What is being asked: The whole listing below, with no pictures, is to be repeated as it stands.

Recorded information:

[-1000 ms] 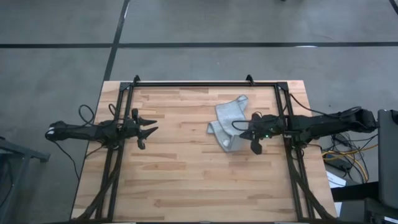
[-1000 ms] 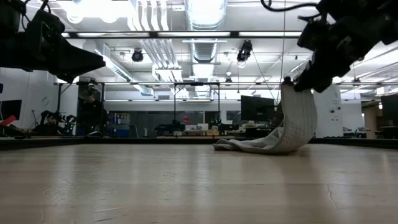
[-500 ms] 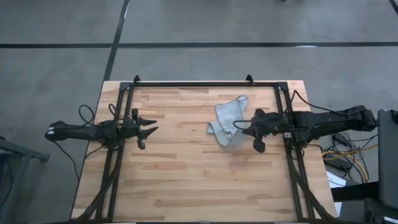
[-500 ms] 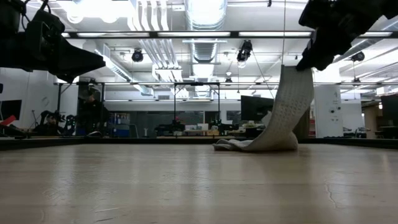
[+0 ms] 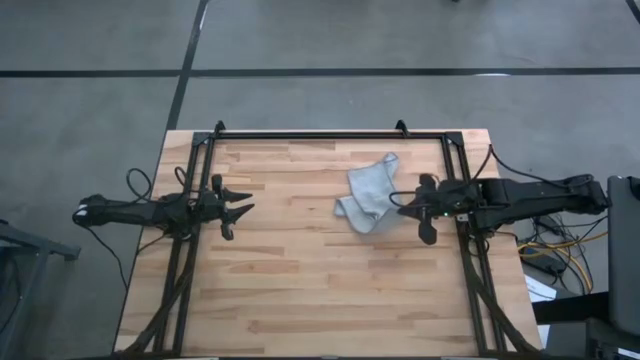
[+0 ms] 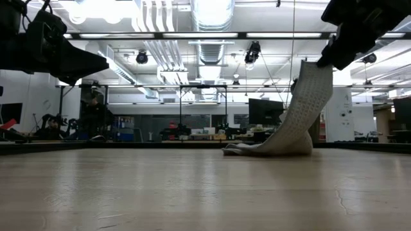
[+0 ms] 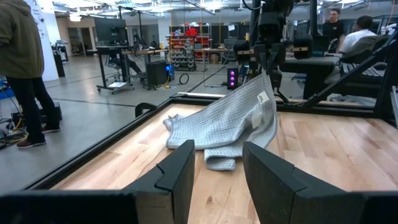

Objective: Fold microfiber towels
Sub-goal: Fold the gray on the table

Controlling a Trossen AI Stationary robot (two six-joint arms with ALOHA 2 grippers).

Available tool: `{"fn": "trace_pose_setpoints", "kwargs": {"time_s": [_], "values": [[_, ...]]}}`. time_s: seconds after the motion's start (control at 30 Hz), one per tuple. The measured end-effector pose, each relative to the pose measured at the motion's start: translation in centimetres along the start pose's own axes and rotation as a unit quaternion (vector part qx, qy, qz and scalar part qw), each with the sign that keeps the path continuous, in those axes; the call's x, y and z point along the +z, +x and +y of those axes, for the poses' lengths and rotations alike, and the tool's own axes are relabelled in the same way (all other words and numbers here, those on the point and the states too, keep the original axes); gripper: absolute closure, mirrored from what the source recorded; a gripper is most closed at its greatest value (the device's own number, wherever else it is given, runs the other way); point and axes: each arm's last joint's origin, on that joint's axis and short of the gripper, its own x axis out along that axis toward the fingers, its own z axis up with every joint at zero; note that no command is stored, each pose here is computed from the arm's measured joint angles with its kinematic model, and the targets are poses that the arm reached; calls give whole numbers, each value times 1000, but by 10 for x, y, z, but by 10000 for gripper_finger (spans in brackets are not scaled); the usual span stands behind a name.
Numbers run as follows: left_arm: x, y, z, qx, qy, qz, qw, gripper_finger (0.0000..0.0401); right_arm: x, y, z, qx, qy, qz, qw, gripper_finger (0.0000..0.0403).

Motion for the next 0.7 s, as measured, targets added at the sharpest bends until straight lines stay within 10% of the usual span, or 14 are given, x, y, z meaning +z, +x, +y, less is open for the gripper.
{"fn": "trace_pose_setpoints", "kwargs": {"time_s": [0.7], "values": [[0,0,0,0,0,0,1000,261,3,-15,-1,11,46,-39,998,395]]}}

Answer:
[-1000 ms] 
[-1000 ms] 
[-500 ms] 
[-500 ms] 
[+0 ms] 
[+0 ms] 
[+0 ms] 

Objective: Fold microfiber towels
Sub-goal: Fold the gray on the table

Controlling a Trossen AI Stationary robot (two six-joint arms with ALOHA 2 grippers).

Available tool: `{"fn": "trace_pose_setpoints", "kwargs": {"time_s": [_], "values": [[_, ...]]}}`. time_s: seconds after the motion's start (control at 30 Hz), one per tuple. The measured end-effector pose, each relative to the pose measured at the motion's start: translation in centimetres along the start pose's own axes and rotation as a unit quaternion (vector part qx, qy, qz and scalar part qw), each with the sign that keeps the path continuous, in those axes; the call's x, y and z point along the +z, +x and +y of those axes, for the poses' lengths and rotations alike, and the tool's own axes are relabelled in the same way (all other words and numbers here, those on the point and the states too, keep the original axes); gripper: absolute closure, mirrored from what the source recorded; a gripper is most closed at its greatest value (the device's own number, wherever else it is given, runs the other way); point and axes: each arm's last joint's origin, on that joint's axis and short of the gripper, its own x axis out along that axis toward the fingers, its own z axis up with every joint at zero; note that no command is stored, each pose here is computed from the arm's measured joint angles with its kinematic model, and the targets are poses that the arm reached; calls give whole numbers, each value times 1000, but by 10 for x, y, z, but by 10000 for gripper_finger (spans in brackets are not scaled); the usual span stands behind a name.
Numbers run as follows: left_arm: x, y, z, qx, qy, qz, qw, gripper_finger (0.0000..0.0401); right_arm: x, y, z, qx, qy, qz, qw, gripper_finger (0.0000..0.0403).

Motion for the next 0.7 s, as measured, targets added at the sharpest bends until straight lines stay within 10% of the usual span, or 14 are given, x, y, z meaning +z, +x, +y, less is open for the gripper.
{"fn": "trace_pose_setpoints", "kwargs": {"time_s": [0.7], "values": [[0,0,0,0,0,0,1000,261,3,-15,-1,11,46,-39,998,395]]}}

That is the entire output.